### Exercise objective
Every line below that holds the word "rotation" counts once; please tally them and give only the total.

### Information shown
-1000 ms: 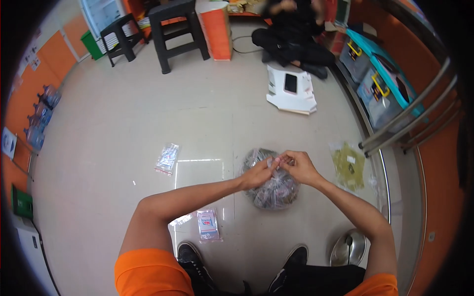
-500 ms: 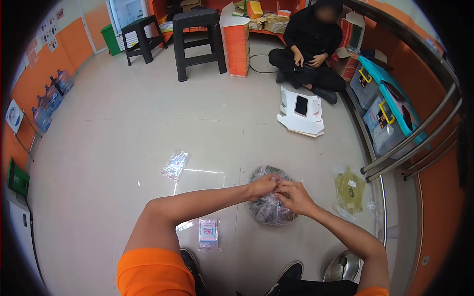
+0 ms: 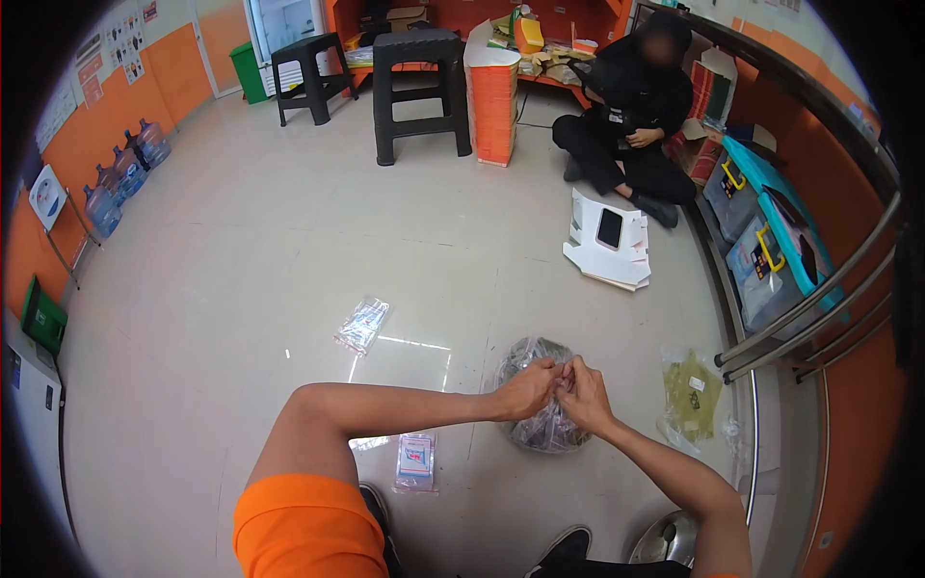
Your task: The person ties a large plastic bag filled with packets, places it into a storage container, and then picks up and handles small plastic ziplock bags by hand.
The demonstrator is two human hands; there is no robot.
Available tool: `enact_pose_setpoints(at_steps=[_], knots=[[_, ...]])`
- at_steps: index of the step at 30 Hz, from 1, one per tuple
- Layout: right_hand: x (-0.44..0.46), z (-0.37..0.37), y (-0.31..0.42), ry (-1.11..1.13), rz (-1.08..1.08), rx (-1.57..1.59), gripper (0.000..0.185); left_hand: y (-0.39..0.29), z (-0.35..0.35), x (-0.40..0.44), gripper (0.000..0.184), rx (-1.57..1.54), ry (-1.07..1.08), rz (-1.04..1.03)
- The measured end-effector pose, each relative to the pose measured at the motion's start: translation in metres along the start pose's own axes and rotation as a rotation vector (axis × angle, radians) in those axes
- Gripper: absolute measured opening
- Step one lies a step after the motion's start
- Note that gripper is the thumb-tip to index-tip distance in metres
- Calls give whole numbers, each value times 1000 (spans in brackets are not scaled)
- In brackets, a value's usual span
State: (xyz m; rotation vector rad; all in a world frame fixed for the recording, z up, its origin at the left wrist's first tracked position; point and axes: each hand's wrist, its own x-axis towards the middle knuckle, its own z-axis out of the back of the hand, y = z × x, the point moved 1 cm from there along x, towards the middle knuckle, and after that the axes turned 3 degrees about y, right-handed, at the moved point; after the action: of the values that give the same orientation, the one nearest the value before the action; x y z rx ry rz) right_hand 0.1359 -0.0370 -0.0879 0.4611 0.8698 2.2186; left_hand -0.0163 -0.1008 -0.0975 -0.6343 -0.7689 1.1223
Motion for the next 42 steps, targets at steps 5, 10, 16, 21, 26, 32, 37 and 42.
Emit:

### Exercise response
2